What is a VM?

Why use a VM instead of physical hardware?

Considerations for VMs Hosting Ignition

Provisioning the VM

Virtual Hardware Specs

Resource Allocation

VMware Example

Viewing Resource Usage

Ignition Gateway Web Interface

Guest OS (VM) Performance Monitor

Hypervisor Performance Monitor

Host OS Performance Monitor

Timekeeping in VMs

Getting Clock Drifts When OS Time Within the VM is Off Due to Timekeeping Issues

VM Scheduled Tasks

Clock drifts or Gateway crashing at consistent times due to VM snapshots being taken

VM Snapshots and Backups

Migrating VMs

Consider the following post migration steps

Virtual machines (VMs) are a popular choice for developing and deploying Ignition systems. Ignition will run well in a VM environment but users should be aware of some guidelines that are specific to VMs. This article covers VM terminology, advantages and drawbacks of VMs, and specific issues that users may encounter when hosting Ignition in a VM.

What is a VM?

A VM is a virtual computer run by a physical computer. The physical computer emulates the hardware and operating system of the virtual computer. The physical computer "shares" its resources with the virtual computer. Users can customize their VM's virtual hardware to meet their needs.

Note: In this case we are talking about hardware-level virtual machines. This type of virtual machine is different from OS-level virtual machines. A Docker container is an example of an OS-level virtual machine. This article will not cover Docker containers.

Here is some terminology often used when talking about VMs:

Host:

The physical, bare-metal, “real-world” computer running the virtual machine. A host could be a traditional rack server, a desktop PC, a laptop, etc.

Guest:

The virtual computer that is emulated by the host. One host can emulate several guests and each guest can have different virtual hardware or operating systems.

Cluster:

A group of hosts. Whenever you add a new host to a cluster, the cluster gains its computing resources.The cluster is the combined computing resources of all its hosts.

Hypervisor:

The computer software, firmware, or hardware that manages the operations of virtual machines. Hypervisors can divide the hosts' resources among many guest operating systems. They can provision new virtual machines or change existing virtual machines. They also track the resource usage and performance of each virtual machine. Hypervisors are sometimes known as ‘virtual machine monitors’ for this reason.

Types of Hypervisors

There are two categories of hypervisor: Type 1 and Type 2.

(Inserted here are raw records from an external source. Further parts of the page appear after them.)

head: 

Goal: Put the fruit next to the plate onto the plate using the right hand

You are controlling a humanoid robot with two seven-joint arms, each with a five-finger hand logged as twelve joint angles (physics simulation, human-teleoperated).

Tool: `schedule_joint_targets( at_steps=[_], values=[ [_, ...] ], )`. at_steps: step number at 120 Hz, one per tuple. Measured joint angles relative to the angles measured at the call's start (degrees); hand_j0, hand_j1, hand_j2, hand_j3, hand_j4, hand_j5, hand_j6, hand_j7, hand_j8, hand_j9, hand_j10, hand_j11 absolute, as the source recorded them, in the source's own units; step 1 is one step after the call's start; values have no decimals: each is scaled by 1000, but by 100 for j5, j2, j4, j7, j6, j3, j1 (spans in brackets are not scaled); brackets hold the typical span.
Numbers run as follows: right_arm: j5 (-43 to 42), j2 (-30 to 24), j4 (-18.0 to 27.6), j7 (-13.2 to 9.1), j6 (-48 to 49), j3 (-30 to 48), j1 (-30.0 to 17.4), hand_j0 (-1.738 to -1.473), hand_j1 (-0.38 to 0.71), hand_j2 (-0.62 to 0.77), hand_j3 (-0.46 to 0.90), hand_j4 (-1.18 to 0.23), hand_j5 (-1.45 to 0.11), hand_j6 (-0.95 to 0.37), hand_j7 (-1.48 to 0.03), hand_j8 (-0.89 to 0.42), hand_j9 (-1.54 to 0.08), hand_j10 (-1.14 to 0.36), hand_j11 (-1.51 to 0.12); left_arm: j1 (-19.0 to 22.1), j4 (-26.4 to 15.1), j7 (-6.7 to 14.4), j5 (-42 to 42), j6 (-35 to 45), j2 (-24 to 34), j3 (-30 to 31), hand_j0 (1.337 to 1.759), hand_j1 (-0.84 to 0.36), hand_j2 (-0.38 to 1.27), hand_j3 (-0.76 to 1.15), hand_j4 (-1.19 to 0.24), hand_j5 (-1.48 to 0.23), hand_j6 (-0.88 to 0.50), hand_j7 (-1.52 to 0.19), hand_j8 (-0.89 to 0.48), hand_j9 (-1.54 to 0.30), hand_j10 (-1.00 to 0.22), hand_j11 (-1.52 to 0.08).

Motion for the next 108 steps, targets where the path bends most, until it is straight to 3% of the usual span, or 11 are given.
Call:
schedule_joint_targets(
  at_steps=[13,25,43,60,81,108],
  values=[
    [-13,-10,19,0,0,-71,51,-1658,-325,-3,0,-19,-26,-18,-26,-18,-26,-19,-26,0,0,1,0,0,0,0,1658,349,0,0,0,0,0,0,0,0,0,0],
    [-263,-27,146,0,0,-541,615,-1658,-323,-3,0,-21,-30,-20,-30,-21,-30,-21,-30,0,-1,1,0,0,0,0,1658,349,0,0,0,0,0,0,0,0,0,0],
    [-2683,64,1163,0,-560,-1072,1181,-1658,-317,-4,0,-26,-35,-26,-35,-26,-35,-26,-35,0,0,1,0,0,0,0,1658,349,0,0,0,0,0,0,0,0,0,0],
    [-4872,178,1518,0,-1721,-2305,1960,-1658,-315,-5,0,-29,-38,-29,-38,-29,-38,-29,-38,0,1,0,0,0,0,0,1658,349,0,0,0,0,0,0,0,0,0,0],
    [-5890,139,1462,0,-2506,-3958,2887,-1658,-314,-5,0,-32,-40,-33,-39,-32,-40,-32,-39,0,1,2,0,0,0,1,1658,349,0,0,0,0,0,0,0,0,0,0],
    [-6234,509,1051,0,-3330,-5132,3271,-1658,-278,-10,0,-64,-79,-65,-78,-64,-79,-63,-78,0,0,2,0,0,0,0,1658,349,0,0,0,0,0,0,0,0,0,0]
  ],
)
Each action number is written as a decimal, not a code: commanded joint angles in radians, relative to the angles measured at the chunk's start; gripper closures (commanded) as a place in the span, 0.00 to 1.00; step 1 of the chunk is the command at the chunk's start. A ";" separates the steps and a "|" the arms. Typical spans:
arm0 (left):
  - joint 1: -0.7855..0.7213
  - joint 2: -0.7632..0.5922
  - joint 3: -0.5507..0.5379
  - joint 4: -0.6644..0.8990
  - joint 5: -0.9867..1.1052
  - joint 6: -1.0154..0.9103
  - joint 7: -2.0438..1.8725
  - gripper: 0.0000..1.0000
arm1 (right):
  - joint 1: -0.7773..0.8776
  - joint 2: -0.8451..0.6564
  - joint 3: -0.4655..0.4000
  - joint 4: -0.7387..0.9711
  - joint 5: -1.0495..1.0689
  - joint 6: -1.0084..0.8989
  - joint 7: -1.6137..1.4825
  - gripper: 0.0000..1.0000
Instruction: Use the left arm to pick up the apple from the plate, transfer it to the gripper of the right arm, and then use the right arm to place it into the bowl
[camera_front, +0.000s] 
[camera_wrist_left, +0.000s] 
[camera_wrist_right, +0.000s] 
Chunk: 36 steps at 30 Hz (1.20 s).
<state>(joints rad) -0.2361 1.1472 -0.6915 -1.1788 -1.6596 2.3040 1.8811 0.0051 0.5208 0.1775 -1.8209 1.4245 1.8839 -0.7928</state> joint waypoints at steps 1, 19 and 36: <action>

Type 1 hypervisors run on the physical hardware of the host machine. Type 2 hypervisors run at the operating system level and are sometimes called “hosted” hypervisors.

Type 1 hypervisors are often considered more efficient and secure. The tradeoff is that they are less flexible when it comes to hardware support. By contrast, Type 2 hypervisors can support a wider range of hardware but are less efficient than Type 1 hypervisors.

Why use a VM instead of physical hardware?

Here are some key reasons you may opt to use virtual machines for your Ignition servers:

Recovery after failure:

If the underlying host machine fails, a virtual machine can migrate to a new host in the cluster. This offers protection from data loss if a physical machine fails.

Ease of maintenance:

Maintenance operations have minimal impact on production environments using VMs. There is usually no need for downtime when performing maintenance. It can also be simpler to test and develop systems in VMs for that reason.

Ease of deployment/portability:

You can save the current state of a VM (called a “snapshot”) and then move or copy the VM state as a file. Since VMs are not tied down to a specific server, they are easy to migrate to any other server using this snapshot. VMs can also migrate from one host to another while the instance is still running.

Scalability:

You can move a virtual machine from an on-premise server to a cloud-hosted solution as needed. Cloud-hosted solutions are a cluster of host machines. You can rent computing resources from this cluster to meet your system's demands. Cloud-hosted solutions offer more flexibility than on-premise servers because you can increase or decrease the computing resources as demand changes.

Reduced costs:

Since a single physical server can host multiple virtual machines, you can reduce the amount of required hardware.

VM Software and Examples

There are many options when it comes to VM hypervisor software. Ignition can run on any hypervisor that emulates hardware and an operating system. Some examples are listed below.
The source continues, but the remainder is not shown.